So ... I had set out to build an open source drop box clone in java. I'm not doing that now and the server module is gone from this project, but i do have this sweet little VFS library.
Its a versioned, distributed, virtual file system library. That means a java web app can use the milton-vfs api to persist data which looks like a file system. The data ultimately gets stored in a database (using hibernate) and a blobstore. The blobstore is an abstraction and can be a simple directory, or it can be a distributed, replicated, store across a cluster accessed with HTTP.
Milton VFS uses a similar data structure as git, where cryptographic hashing functions are used to identify resources. The result of this is that the state of a repository is known at every point in time, and you get cheap copies, branching, etc.
Files are chunked when persisted using hashsplitting (with the hashsplit4j project). Hashsplitting chunks files by looking for boundary sequences which are stable as files are edited. This means that for a given edit to a file only one chunk will change. Chunks are keyed on their SHA1 so we never store the same chunks twice, which means we effectively have block level de-duplication.
The end result of all of this is a high performance, extremely scaleable, and very efficient (in terms of storage space) distributed file system which can be easily integrated into database oriented web apps.
- Setup hibernate Firstly you need to have hibernate all setup and configured. There's example config using spring in the milton mini project here: https://github.com/miltonio/milton2/tree/master/apps/milton-mini-server/src/main/resources
In particular the database.xml file:
- You need a BlobStore and a HashStore A simple BlobStore is org.hashsplit4j.store.FileSystemBlobStore which you can see here: https://github.com/HashSplit4J/hashsplit-lib/blob/master/src/main/java/org/hashsplit4j/store/FileSystemBlobStore.java
And you probably want to use the DbHashStore that comes with milton vfs: https://github.com/miltonio/milton-cloud/blob/master/milton-cloud-vfs/src/main/java/io/milton/vfs/content/DbHashStore.java
- Create base data Milton VFS uses the concept of a Repository to hold files, and a Repository contains Branches, which contain commits. The most recent commit is the content of the branch.

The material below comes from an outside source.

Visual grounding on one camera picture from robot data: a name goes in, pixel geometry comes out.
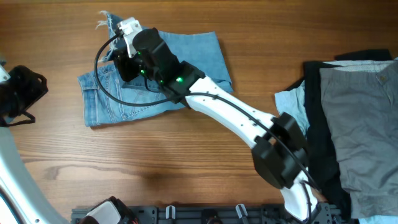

So before you can save any content you need a Repository. Repositories are owned by an entity, ie an organisation or a user (Profile). So before you can create a Repository you need an entity, lets use an organisation. Every action requires a user which is represented as a Profile, so we'll need one of them too
Once you have your Repository you can grab the live branch, create a DataSession and start adding files.
So putting all that together:
Session session = ... (get a session from hibernate)
Transaction tx = session.beginTransaction();
Organisation rootOrg = new Organisation();
rootOrg.setAdminDomain("helloworld");
rootOrg.setModifiedDate(new Date());
rootOrg.setCreatedDate(new Date());
session.save(rootOrg);
Profile t = new Profile();
t.setName("admin");
t.setNickName("admin);
t.setCreatedDate(new Date());
t.setModifiedDate(new Date());
t.setEmail("admin@mydomain.com");
session.save(t);
Repository repo = rootOrg.createRepository("first", t, session);
Branch trunk = repo.liveBranch();
// Now we can create a data session to manipulate the branch content
DataSession dataSession = new DataSession(b, session, hashStore, blobStore, currentDateService);
DataSession.DirectoryNode rootDir = dataSession.getRootDataNode();
// add a directory
DataSession.DirectoryNode dir = rootDir.addDirectory("mydocs");
// Add a file
Parser parser = new Parser();
String fileHash = parser.parse(inputStream, hashStore, blobStore); // chunk the file into the stores
DataSession.FileNode newFile = dir.addFile("holidays.doc", fileHash);
// List the children of the directory
for( DataSession.DataNode node : dir ) {
System.out( dir.getName() );
}
// Save the data session to create a new commit
dataSession.save(t);
// And commit the transaction
tx.commit();
Milton VFS gives you a complete version history of each branch in the form of a list of Commits. To find the version history for a single file you need to walk the list of commits and look for changes to that file
Branch trunk = repo.liveBranch();
List<Commit> commits = Commit.findByBranch(trunk, session);
// Display the commits
for( Commit commit : commits ) {
// You can create a DataSession from a commit:
DataSession dataSession = new DataSession(b, session, hashStore, blobStore, currentDateService);
display( dataSession.getRootDataNode() ); // display the files
}
Ultimately each update to a branch sets a single value on the branch, which is a pointer to the commit. The value which is set there needs to be derived from the content of the hierarchy.
So if 2 files are added in concurrent operations only the second to be written will be shown. There will end up being 2 commits, the first will contain only the first file and the second will contain only the second file.
So concurrency issues need to be addressed at a higher level then milton vfs
The milton vfs library includes classes suitable for use in persisting and applying an access control scheme:
io.milton.vfs.db.Group
io.milton.vfs.db.GroupRole
io.milton.vfs.db.GroupMembership
However, no access control rules are applie within milton vfs.
- java 7 JDK (yes, must be version 7!)